%%
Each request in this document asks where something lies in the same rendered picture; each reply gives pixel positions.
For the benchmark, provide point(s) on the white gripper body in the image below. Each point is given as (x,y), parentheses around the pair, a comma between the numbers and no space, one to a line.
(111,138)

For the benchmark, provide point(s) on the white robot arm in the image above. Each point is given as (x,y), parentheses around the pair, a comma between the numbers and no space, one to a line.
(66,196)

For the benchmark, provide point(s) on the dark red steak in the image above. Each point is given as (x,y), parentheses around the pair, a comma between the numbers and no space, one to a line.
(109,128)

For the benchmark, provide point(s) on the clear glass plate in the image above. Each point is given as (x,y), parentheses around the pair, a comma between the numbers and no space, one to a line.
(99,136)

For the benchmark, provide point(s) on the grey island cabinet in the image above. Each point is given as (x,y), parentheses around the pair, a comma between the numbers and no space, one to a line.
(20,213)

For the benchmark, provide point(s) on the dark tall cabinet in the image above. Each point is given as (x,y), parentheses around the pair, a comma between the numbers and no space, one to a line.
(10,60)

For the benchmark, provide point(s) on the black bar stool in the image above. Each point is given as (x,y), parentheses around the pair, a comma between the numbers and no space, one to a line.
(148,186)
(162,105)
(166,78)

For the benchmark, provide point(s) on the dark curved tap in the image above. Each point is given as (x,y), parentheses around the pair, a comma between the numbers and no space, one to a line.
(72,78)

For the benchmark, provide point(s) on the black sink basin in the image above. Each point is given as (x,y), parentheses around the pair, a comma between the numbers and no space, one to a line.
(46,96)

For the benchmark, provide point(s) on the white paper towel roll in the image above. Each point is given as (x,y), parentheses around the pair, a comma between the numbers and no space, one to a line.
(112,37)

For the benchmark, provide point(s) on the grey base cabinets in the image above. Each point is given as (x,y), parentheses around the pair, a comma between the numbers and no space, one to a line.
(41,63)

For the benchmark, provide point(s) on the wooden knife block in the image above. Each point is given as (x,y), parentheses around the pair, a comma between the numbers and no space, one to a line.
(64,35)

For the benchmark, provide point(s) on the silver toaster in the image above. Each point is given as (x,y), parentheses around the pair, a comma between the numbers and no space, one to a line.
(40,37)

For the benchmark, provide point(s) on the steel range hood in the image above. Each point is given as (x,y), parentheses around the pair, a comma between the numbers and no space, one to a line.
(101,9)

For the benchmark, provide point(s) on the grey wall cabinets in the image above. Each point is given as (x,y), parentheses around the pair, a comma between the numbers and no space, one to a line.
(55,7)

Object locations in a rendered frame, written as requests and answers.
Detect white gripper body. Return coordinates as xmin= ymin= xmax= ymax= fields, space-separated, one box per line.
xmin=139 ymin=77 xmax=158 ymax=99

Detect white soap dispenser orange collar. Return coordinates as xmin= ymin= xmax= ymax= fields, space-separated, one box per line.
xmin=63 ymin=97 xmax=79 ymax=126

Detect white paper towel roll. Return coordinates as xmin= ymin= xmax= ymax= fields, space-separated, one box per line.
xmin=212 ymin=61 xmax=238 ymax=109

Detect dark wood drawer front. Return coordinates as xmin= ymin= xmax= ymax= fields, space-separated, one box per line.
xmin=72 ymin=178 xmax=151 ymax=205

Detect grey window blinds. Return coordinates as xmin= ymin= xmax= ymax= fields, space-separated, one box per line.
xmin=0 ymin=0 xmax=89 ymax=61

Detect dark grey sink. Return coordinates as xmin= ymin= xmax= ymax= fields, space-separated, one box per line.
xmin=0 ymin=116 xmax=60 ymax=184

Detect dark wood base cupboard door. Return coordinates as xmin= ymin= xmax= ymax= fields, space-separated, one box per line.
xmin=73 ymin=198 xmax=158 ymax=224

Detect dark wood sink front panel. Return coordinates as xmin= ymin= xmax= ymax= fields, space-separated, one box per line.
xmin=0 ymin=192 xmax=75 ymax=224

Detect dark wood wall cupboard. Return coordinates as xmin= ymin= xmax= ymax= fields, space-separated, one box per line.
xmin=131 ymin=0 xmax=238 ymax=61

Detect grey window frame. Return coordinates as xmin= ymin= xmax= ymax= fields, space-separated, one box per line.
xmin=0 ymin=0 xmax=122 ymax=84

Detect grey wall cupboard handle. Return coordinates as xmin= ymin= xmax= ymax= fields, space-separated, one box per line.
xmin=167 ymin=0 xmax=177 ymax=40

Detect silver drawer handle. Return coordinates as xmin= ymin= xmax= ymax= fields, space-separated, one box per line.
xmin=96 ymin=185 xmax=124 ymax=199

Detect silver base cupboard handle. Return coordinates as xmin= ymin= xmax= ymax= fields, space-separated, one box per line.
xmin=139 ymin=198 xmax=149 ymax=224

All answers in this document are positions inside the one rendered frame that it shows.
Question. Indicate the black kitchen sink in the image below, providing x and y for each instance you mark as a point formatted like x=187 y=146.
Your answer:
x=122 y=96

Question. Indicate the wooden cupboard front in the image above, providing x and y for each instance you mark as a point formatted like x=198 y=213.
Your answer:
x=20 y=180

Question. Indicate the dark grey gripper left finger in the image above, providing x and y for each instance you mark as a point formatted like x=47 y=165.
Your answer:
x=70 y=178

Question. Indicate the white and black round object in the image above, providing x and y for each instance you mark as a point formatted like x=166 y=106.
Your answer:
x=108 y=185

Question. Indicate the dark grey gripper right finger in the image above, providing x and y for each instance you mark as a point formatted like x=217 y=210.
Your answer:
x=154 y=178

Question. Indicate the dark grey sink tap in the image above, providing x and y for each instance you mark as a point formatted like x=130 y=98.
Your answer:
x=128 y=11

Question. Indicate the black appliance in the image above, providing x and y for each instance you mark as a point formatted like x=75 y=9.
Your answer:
%%
Description of the task
Please report every line of the listing that contains the string "like".

Result
Question. Indicate the black kitchen sink in the image below, providing x and y for each instance you mark as a point formatted like x=187 y=146.
Question. Indicate the wooden cupboard front in the image above, providing x and y for each instance you mark as a point formatted like x=198 y=213.
Question. Indicate the dark grey gripper left finger in the image above, providing x and y for each instance you mark as a point formatted like x=47 y=165.
Question. Indicate the white and black round object in the image above, providing x and y for each instance you mark as a point formatted like x=166 y=106.
Question. Indicate the dark grey gripper right finger in the image above, providing x and y for each instance you mark as a point formatted like x=217 y=210.
Question. Indicate the dark grey sink tap in the image above, providing x and y for each instance you mark as a point formatted like x=130 y=98.
Question. Indicate the black appliance in the image above, providing x and y for each instance you mark as a point formatted like x=75 y=9.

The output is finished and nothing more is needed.